Following that, he transferred to Centennial High School's special education center for two more years before hearing about the special education director opening in Dawson County.

"One thing that drew me to this position is that, number one; the leadership in the county is outstanding. Number two is the thought that they will do whatever they need to for students to be successful. It was very enticing for me to apply for this position," he said. "My philosophy for education matches this county's school system leadership."

Porter said that it was Bennett's long experience with school systems and their special education departments that led him to recommending Bennett to the school board.

"Mr. Bennett has multiple experiences that prepare him for being our special educator director. He was the administrator in charge of a special education center that provided services to 250 special education students within one school in Fulton County," he said.

"Previously, he was a special education teacher and is certified in a multitude of special education areas as well as educational leadership. Mr. Bennett was very involved in Special Olympics and stated his love for this valuable program."

Bennett said that he is not looking to "shake things up" too much in his new role and that, for now, he is observing how the Dawson County system works.

"Right now, my goal is to come in and see what‘s happening here and what's going on. There's not going to be a lot of changes," he said. "I'm no trying to turn this into another school system. My goal is to come in and support the teachers and the students and do the best we can for the students each day."
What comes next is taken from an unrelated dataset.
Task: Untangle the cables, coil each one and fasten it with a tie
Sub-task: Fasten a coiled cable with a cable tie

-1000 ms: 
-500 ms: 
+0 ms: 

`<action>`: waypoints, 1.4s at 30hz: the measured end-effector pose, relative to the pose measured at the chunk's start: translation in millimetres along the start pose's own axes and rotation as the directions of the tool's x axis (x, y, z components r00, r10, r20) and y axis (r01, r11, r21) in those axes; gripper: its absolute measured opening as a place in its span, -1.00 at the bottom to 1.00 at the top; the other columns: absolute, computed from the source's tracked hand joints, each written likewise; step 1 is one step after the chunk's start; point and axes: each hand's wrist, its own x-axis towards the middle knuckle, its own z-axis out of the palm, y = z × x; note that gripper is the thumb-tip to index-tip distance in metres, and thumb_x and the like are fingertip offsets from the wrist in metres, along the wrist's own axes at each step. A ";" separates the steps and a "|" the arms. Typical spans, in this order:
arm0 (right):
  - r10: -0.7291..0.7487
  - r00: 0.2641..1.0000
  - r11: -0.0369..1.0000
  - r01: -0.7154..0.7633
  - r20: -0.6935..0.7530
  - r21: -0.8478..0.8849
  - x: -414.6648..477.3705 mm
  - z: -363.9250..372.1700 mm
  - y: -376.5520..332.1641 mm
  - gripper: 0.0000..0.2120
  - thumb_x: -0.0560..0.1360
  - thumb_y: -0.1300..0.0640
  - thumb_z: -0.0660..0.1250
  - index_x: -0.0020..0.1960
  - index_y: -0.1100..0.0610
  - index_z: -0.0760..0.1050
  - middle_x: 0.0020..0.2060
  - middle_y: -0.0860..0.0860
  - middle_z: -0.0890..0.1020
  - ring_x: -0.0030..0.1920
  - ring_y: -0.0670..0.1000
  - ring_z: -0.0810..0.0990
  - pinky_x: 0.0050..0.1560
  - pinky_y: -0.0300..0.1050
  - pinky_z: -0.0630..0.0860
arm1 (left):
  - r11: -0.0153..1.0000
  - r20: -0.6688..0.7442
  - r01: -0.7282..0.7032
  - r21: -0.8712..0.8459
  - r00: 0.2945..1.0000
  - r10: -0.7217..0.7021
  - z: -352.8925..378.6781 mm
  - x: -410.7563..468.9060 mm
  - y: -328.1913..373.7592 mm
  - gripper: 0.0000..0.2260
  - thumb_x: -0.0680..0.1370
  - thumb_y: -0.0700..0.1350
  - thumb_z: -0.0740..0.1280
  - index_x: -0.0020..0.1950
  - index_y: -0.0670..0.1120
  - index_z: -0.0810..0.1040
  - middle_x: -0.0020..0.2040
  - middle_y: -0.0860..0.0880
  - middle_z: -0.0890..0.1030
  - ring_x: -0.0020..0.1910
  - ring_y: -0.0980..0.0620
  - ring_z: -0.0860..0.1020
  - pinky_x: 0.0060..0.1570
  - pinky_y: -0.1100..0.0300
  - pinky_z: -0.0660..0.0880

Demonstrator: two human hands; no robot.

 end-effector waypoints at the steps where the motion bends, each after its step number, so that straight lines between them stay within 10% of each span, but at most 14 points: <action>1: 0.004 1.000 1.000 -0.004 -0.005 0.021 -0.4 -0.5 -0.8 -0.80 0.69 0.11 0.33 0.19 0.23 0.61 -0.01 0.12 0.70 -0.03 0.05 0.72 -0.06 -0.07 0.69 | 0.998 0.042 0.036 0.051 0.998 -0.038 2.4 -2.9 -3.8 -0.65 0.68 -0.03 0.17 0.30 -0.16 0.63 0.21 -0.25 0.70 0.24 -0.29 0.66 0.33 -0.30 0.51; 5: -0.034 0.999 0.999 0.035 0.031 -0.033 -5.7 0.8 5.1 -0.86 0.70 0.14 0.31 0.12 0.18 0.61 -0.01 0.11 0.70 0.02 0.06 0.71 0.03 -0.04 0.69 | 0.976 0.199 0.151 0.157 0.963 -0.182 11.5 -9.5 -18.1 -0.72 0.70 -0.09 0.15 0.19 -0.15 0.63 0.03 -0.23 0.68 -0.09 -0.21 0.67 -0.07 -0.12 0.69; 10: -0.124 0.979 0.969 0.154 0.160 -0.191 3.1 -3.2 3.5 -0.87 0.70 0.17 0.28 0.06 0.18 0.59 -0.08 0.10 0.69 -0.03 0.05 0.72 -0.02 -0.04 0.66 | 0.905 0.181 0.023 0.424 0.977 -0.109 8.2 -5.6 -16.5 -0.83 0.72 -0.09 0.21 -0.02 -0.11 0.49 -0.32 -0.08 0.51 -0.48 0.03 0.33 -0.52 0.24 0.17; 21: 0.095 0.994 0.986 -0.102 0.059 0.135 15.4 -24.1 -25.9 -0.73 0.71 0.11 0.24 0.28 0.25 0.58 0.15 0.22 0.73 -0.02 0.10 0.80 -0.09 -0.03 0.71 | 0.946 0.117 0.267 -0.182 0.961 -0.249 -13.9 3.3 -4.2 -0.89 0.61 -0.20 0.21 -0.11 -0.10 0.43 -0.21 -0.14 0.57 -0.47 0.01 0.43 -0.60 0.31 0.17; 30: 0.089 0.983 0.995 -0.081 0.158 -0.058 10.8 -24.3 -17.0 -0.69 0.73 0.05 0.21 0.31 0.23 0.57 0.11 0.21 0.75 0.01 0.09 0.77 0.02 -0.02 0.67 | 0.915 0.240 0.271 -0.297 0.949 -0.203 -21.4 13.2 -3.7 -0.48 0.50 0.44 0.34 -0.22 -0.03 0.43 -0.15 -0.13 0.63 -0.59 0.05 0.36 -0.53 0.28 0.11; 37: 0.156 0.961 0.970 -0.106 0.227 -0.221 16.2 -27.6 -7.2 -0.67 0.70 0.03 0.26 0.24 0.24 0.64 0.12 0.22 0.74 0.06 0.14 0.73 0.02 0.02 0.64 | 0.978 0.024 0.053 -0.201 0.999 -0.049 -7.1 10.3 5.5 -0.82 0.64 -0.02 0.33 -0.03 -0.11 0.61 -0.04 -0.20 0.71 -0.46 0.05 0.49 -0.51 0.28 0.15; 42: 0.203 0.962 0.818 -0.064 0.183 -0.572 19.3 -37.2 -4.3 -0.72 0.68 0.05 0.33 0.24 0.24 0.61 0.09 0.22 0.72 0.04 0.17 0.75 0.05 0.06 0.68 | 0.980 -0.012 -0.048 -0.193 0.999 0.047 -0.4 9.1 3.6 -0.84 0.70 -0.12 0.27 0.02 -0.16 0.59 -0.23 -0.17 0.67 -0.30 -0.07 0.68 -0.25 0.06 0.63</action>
Bennett and wife Gabrielle, a pediatric nurse at Children's Healthcare of Atlanta, have two daughters Bronwyn, 14, Kinsley, 11, and a son Braeden, 7.

"I'm extremely thrilled to be here. My door is always open for anyone with questions or concerns. I think that even though we are a smaller system than what I'm leaving, the quality and character of the teachers and principals that I am meeting exceeds any system that I have been a part of," Bennett said.

"They are just outstanding people who do the best for kids every day. I am noticing that they have a lot more on their plate than teachers from two or three years ago. There are also a lot more expectations from the state and testing that they are rising to meet those challenges on a limited budget."